Just as Seth was grabbing the last of the wood and stacking it against the side of the church, the pastor clapped him on the shoulder.
“This is a good thing you’re doing here,” he said, opening a tarp he’d brought out to cover the pile.
“Bringing the wood in, you mean?”
“Helping Rachel.”
Seth barked out a laugh. “She bought me at the Bachelors and Baskets Auction. I’m working off my time by building a new play set for her day care.”
“That’s not the way I heard it.”
Shawn chuckled. “No?”
“It sounds like there’s been a lot of upheaval in your life recently. Tr
acy’s death. Accepting Caden’s guardianship. It says a lot about a man that he fulfills his obligations even under duress.”
“I wouldn’t call it duress.” Seth frowned. He wasn’t caring for Caden under any kind of compulsion. Caden wasn’t just his responsibility—he was his family now.
He shrugged but didn’t elaborate. Was this going to be the beginning of a sermon? He hoped not. That was the last thing he needed right now.
“Rachel said she tried to absolve you of your obligation to her, but you refused.”
Again, Seth shrugged. “I’m not the kind of man to renege on a promise. Besides, I like to build things. It’s kind of a hobby for me.”
Shawn nodded, his gaze full of respect. “So you’re building something as intricate as a play set, even though you’ve suddenly found yourself the adoptive father of a baby and have a ranch to run. That can’t be easy.”
“The gossip hive must be buzzing overtime,” Seth muttered irritably, stooping to rearrange the woodpile rather than continuing to make eye contact with the pastor.
“People are concerned about you and Caden, and they want to help,” Rachel said, laying a reassuring hand on his arm. He hadn’t heard her come up beside him and her touch was like a zap of electricity bolting through him.
“No one needs to worry about me. I’m handling it.”
He didn’t know why he’d said that, especially with a resentful tone to his voice that even he could discern.
For one thing, Rachel knew exactly how well he was not handling it.
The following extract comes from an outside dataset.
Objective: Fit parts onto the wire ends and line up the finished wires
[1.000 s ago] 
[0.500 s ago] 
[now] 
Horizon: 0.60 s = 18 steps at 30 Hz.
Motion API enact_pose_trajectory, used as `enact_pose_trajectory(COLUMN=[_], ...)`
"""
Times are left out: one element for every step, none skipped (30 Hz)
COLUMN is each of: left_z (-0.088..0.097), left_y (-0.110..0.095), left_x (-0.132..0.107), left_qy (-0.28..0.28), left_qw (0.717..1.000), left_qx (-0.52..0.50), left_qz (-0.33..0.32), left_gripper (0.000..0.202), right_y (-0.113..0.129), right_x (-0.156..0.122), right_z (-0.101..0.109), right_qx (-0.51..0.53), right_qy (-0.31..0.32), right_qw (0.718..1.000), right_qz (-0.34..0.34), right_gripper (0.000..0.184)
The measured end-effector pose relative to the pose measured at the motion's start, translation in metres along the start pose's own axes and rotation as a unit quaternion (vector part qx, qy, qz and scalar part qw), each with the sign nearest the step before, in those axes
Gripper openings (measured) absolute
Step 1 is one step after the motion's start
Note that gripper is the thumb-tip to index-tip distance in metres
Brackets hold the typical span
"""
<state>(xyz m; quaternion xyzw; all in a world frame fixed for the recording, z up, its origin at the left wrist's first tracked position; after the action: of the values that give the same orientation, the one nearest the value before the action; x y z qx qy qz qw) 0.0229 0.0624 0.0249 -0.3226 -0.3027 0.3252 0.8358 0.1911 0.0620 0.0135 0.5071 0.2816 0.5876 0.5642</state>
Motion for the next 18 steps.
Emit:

And for another, even he could see that he was letting his pride and male ego get in his way.
For Caden’s sake, he needed to take all the help he could get and be grateful for it. But it wouldn’t be easy. He wasn’t good at being humble. He didn’t like accepting things when he’d rather be giving them.
And he especially wasn’t thrilled about the idea of all of the people in church watching him and finding him wanting in any way.
Were they concerned that he wouldn’t be good enough for Caden? Did they think the baby deserved better?